### How to complete this task
Search the entries for lines with the string "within" and say how many there are, giving only the number.

### The data

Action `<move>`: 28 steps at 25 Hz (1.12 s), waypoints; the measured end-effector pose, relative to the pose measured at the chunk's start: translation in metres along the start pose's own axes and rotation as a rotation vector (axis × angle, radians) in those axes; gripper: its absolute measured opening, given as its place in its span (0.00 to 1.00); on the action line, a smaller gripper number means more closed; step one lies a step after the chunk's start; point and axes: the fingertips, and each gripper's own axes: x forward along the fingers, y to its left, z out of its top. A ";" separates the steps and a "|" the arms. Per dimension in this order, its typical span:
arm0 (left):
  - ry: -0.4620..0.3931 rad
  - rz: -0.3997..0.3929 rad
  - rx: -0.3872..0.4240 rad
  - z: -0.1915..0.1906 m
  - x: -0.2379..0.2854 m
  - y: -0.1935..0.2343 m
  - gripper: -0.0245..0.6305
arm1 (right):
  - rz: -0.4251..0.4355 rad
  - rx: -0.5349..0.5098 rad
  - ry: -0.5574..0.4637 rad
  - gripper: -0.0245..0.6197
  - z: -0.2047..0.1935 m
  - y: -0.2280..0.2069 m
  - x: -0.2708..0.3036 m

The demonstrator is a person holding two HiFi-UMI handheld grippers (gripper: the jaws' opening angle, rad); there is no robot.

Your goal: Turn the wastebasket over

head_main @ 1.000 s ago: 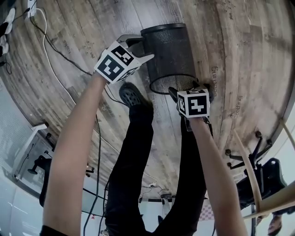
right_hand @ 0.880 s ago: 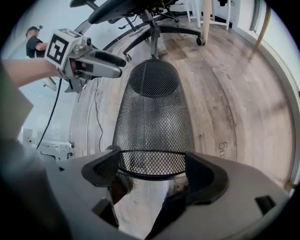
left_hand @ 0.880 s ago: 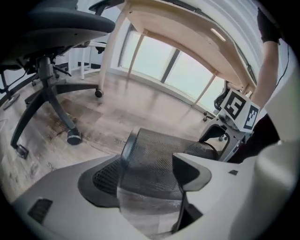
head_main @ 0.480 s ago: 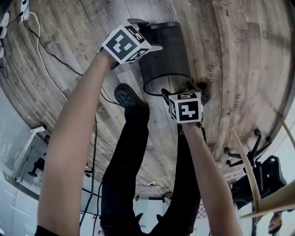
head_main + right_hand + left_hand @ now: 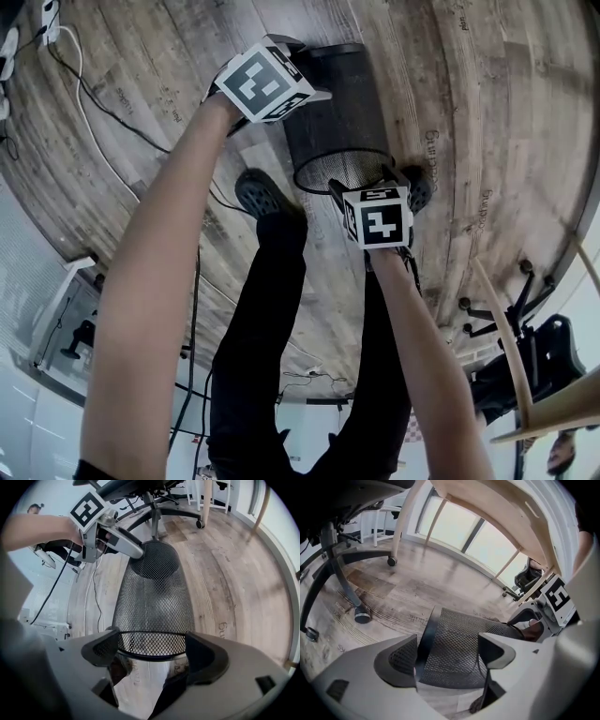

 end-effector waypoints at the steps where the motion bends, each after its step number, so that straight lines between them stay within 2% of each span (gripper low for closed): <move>1: 0.006 0.003 0.010 0.000 0.000 -0.002 0.67 | 0.009 0.008 0.016 0.69 -0.002 0.000 0.001; 4: 0.047 0.001 0.087 -0.004 0.000 -0.014 0.62 | 0.085 0.052 0.066 0.69 -0.017 0.006 0.007; 7: 0.088 0.007 0.143 -0.014 -0.001 -0.026 0.59 | 0.152 0.060 0.063 0.69 -0.031 0.012 0.011; 11: 0.062 0.022 0.102 -0.023 -0.009 -0.025 0.55 | 0.099 -0.021 0.016 0.69 -0.029 0.020 0.010; 15: 0.070 0.020 0.071 -0.032 -0.018 -0.026 0.53 | 0.054 -0.048 0.010 0.69 -0.031 0.031 0.010; 22: 0.038 0.030 0.092 -0.037 -0.040 -0.051 0.51 | 0.009 -0.065 -0.010 0.69 -0.051 0.046 0.008; 24: 0.029 0.042 0.117 -0.039 -0.048 -0.059 0.46 | 0.000 -0.083 -0.019 0.69 -0.060 0.047 0.008; 28: 0.040 0.048 0.130 -0.051 -0.061 -0.073 0.46 | -0.006 -0.149 -0.040 0.69 -0.068 0.049 0.008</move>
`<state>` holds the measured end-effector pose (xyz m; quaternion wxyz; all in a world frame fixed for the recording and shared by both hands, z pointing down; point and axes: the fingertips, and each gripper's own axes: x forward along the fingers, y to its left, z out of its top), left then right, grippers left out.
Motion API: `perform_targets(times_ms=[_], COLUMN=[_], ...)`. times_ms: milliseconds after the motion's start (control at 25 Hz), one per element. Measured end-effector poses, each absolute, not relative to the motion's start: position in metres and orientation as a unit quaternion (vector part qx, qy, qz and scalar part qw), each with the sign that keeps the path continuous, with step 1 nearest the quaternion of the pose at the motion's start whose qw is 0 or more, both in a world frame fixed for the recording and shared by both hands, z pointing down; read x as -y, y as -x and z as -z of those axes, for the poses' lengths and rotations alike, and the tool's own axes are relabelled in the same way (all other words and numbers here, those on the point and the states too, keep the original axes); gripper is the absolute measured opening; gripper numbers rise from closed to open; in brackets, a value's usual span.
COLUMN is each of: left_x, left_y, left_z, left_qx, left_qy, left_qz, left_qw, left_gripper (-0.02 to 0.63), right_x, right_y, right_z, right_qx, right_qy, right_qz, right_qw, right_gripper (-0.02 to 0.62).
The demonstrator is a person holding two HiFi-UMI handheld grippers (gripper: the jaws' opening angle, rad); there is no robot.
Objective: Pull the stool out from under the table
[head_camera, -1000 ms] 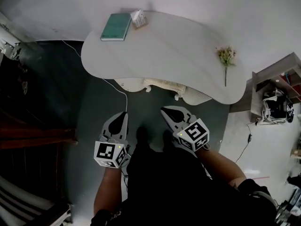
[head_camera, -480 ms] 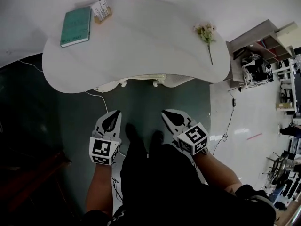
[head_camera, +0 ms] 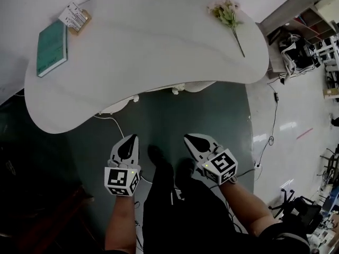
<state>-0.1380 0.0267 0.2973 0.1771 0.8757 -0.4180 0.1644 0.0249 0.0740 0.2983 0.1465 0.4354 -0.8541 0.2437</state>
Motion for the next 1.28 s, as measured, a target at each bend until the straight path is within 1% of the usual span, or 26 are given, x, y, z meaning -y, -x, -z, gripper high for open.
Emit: perform_targets(times_ms=[120,280,440,520,640,760,880,960,1080,1200,1280], left_x=[-0.012,0.008,0.032,0.043,0.062,0.083,0.101,0.114,0.135,0.157,0.17], left_y=[0.126,0.118,0.114,0.112,0.112,0.122,0.138,0.15,0.17,0.181,0.187], left_z=[-0.333,-0.393,-0.453,-0.48,-0.519,-0.56,-0.595,-0.616,-0.641,-0.664,-0.673], left_qx=[0.431,0.451,0.457,0.457,0.46,0.459,0.461,0.468,0.486,0.496,0.504], left_qy=[-0.869,-0.861,-0.858,-0.86,-0.862,-0.864,-0.863,-0.86,-0.852,-0.846,-0.841], left_qz=[-0.167,-0.165,-0.17,-0.16,-0.142,-0.161,-0.178,-0.175,-0.166,-0.173,-0.176], left_qw=[0.175,0.168,0.161,0.159,0.159,0.133,0.108,0.104,0.103,0.094,0.088], left_gripper=[0.009,0.009,0.009,0.009,0.009,0.011,0.015,0.031,0.051,0.109,0.164], right_x=[-0.054,-0.025,0.006,0.016,0.03,0.052,0.075,0.095,0.129,0.153,0.163], right_y=[-0.042,-0.061,-0.074,-0.072,-0.067,-0.071,-0.081,-0.096,-0.117,-0.13,-0.134], right_z=[-0.338,-0.397,-0.444,-0.472,-0.525,-0.574,-0.606,-0.625,-0.646,-0.66,-0.67], right_qx=[0.856,0.863,0.858,0.86,0.87,0.87,0.87,0.861,0.843,0.833,0.83], right_qy=[-0.442,-0.44,-0.457,-0.456,-0.436,-0.437,-0.448,-0.468,-0.506,-0.526,-0.53], right_qz=[-0.229,-0.203,-0.21,-0.208,-0.194,-0.179,-0.162,-0.145,-0.123,-0.106,-0.097], right_qw=[0.137,0.14,0.102,0.095,0.122,0.14,0.129,0.135,0.13,0.135,0.146], right_gripper=[0.005,0.005,0.006,0.02,0.073,0.116,0.12,0.133,0.198,0.244,0.279])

### Exercise solution
2